Task to carry out: Leave every image out, and print the remaining lines below exactly.

-- Opening Marker --

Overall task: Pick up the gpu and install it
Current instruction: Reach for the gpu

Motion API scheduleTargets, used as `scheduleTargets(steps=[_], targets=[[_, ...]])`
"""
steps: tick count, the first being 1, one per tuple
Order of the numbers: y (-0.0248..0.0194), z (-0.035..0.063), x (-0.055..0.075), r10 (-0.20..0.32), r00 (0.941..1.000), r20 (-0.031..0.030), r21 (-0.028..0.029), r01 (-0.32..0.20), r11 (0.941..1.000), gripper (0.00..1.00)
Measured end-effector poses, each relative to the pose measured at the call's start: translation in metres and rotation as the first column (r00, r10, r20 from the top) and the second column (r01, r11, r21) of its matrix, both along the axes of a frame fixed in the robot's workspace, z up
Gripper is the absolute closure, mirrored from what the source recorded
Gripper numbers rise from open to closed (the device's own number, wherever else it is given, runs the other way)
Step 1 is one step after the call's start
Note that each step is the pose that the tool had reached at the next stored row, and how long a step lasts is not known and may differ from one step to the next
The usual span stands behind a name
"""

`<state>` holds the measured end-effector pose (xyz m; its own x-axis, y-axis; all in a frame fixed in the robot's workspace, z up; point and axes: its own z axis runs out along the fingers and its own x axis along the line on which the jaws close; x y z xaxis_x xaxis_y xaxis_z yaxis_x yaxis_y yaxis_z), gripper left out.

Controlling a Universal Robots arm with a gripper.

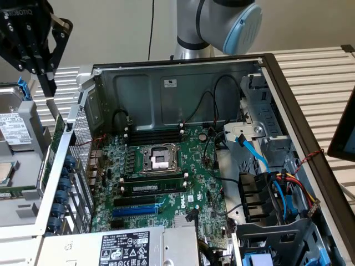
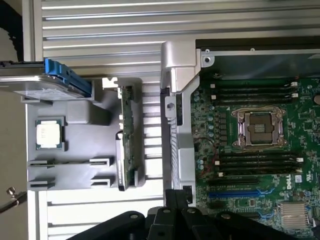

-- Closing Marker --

Answer section:
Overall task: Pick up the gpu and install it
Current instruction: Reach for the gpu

Motion API scheduleTargets, used as `scheduleTargets(steps=[_], targets=[[_, ...]])`
"""
steps: tick count, the first being 1, one per tuple
Order of the numbers: y (-0.0248..0.0194), z (-0.035..0.063), x (-0.055..0.075), r10 (-0.20..0.32), r00 (0.941..1.000), r20 (-0.031..0.030), r21 (-0.028..0.029), r01 (-0.32..0.20), r11 (0.941..1.000), gripper (0.00..1.00)
Measured end-effector poses, each relative to the pose measured at the call's start: translation in metres and rotation as the first column (r00, r10, r20 from the top) and the second column (r01, r11, r21) of its matrix, both along the axes of a frame fixed in the robot's workspace, z up
Gripper is the absolute closure, mirrored from what the source recorded
Gripper numbers rise from open to closed (the device's own number, wherever else it is given, runs the other way)
Step 1 is one step after the call's start
Note that each step is the pose that the tool had reached at the next stored row, and how long a step lasts is not known and may differ from one step to the next
The usual span stands behind a name
"""

`<state>` holds the measured end-effector pose (xyz m; its own x-axis, y-axis; all in a frame fixed in the robot's workspace, z up; point and axes: its own z axis runs out along the fingers and its own x axis along the line on which the jaws close; x y z xaxis_x xaxis_y xaxis_z yaxis_x yaxis_y yaxis_z), gripper left out.

Controlling a Universal Robots arm with a gripper.

Nothing else is part of this answer.